From how the tax changes could impact fishermen, young female entrepreneurs and pizza shop owners, Conservative MPs took every question slot they had to take the government to task.

"Will the minister of finance come down to earth with the rest of us mortals and actually listen to what’s going on?" said Conservative deputy leader Lisa Raitt.

But, the Liberals didn't bite. Time after time the government continued to defend its position.

"By following through on our promise to deal with the tax system that was creating advantages for the richest among us, we know we’re going to make a positive impact in our economy. We are listening," said Morneau.
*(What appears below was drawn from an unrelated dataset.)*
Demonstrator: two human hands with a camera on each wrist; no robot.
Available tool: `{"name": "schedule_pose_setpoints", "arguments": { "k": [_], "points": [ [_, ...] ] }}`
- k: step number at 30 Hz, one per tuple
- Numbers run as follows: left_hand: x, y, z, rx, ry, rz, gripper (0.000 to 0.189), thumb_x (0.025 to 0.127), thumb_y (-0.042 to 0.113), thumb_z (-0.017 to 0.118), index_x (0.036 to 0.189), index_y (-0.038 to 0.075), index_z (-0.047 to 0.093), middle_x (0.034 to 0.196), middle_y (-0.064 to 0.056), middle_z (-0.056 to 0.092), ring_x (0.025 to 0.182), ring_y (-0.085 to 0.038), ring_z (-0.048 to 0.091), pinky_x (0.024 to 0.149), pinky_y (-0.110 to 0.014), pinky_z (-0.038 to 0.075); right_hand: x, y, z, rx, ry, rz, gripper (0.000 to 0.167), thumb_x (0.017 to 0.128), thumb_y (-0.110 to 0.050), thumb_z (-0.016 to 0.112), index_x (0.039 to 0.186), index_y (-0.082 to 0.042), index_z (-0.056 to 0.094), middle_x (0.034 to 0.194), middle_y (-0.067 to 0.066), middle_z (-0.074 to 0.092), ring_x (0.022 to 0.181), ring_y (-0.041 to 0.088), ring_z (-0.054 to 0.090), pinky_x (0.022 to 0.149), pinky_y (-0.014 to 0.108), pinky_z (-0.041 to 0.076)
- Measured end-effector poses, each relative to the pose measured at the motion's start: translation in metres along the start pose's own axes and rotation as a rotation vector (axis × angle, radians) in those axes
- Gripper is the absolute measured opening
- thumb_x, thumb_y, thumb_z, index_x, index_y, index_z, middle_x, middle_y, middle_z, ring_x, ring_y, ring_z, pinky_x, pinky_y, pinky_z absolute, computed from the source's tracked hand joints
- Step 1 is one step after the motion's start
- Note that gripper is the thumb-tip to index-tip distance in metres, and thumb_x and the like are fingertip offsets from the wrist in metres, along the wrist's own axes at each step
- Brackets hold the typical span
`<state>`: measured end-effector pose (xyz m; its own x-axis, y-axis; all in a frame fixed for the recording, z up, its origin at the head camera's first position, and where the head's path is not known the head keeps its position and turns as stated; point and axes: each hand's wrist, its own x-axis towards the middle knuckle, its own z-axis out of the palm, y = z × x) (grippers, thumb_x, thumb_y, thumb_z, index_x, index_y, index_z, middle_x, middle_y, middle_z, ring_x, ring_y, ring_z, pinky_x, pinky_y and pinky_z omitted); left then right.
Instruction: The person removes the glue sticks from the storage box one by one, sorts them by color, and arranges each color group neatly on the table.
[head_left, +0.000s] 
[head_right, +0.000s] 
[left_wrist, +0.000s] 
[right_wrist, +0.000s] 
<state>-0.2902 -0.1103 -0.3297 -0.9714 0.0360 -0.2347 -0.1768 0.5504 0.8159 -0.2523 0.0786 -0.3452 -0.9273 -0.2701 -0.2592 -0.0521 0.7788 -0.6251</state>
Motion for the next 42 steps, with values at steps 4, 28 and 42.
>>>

The Liberal government’s three-pronged plan was unveiled in Ottawa in July, and includes limiting a corporation's ability to convert income into capital gains and dividends, halting business owners from lowering their tax rate by sprinkling money to family members regardless of their involvement in the business through dividends or by paying them salaries, and restricting the ability for private corporations to recover taxes through passive investments.

The government says the biggest impact will be felt by those business owners who are making $150,000 a year or more, or those who have money to tuck away after contributing the annual maximum to RRSPs and TFSAs.

The federal government is now in a 75-day consultation window and will be soliciting feedback from people on its proposal until Oct. 2. Once the consultations are over, the government is expected to table legislation to implement their plan.

The New Democrats didn't ask about the tax changes, taking their question period slots to question the government to raise other issues, including nuclear disarmament; NAFTA renegotiations; and pensions.